US: The US Military’s GPS satellites also include sensors for the Nuclear Detonation Detection System that watches the world for nuclear explosions. In the process, it collects mounds of environmental data which, in the hands of climate scientists, could add greatly to our understanding of global warming, said Professor Daniel N. Baker, Director of the Laboratory for Atmospheric and Space Physics, University of Colorado, Boulder.
The non-navigational data, which is designed to observe visible light, high-frequency radio waves, x-rays, and gamma rays, is controlled by national security agencies and treated as classified, even though it isn’t and even though there is no compelling national security reason to do so.
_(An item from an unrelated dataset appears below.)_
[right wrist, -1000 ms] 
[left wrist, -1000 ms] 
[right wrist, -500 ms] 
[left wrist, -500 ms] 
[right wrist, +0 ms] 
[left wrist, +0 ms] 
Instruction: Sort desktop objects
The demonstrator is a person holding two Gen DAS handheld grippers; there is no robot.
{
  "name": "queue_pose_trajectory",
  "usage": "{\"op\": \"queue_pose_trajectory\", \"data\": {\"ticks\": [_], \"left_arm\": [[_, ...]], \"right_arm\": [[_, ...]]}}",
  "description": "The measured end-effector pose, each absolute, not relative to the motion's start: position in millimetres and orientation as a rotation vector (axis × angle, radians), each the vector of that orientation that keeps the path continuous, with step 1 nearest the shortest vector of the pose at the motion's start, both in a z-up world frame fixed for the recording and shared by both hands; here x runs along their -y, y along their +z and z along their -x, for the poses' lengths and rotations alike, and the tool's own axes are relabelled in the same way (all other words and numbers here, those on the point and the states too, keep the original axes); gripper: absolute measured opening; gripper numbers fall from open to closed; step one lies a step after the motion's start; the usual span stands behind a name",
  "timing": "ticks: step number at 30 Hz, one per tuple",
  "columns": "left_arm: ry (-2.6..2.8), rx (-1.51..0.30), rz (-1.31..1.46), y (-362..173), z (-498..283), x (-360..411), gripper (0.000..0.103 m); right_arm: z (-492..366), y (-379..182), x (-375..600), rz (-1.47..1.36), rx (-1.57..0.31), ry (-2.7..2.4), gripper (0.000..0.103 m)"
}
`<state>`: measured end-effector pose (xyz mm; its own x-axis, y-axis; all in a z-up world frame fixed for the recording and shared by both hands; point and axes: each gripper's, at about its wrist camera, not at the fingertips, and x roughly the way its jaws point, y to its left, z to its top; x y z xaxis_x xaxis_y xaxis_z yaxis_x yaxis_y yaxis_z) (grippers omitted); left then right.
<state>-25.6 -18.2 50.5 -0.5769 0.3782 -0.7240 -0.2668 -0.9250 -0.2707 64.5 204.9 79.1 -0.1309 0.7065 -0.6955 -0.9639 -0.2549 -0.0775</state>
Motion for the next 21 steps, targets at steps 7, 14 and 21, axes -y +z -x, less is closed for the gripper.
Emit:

The history of the GPS system shows the impact satellite data can have on commercial and scientific progress. Since it was first made publicly available in the 1980s, GPS has revolutionised industries from telecommunications to agriculture. Estimates place its economic value in the tens to hundreds of billions of dollars each year. And that is not counting its impact on everyday activities like hiking, boating and golf.
It would also allow scientists and engineers at national laboratories like Los Alamos, Sandia and Lawrence Livermore to greatly expand their research on climate change and other critical topics. While some scientists can already get access to the data, current restrictions mean they can’t easily share it. Making the data truly public would allow full peer review of their findings, leading to higher-quality research.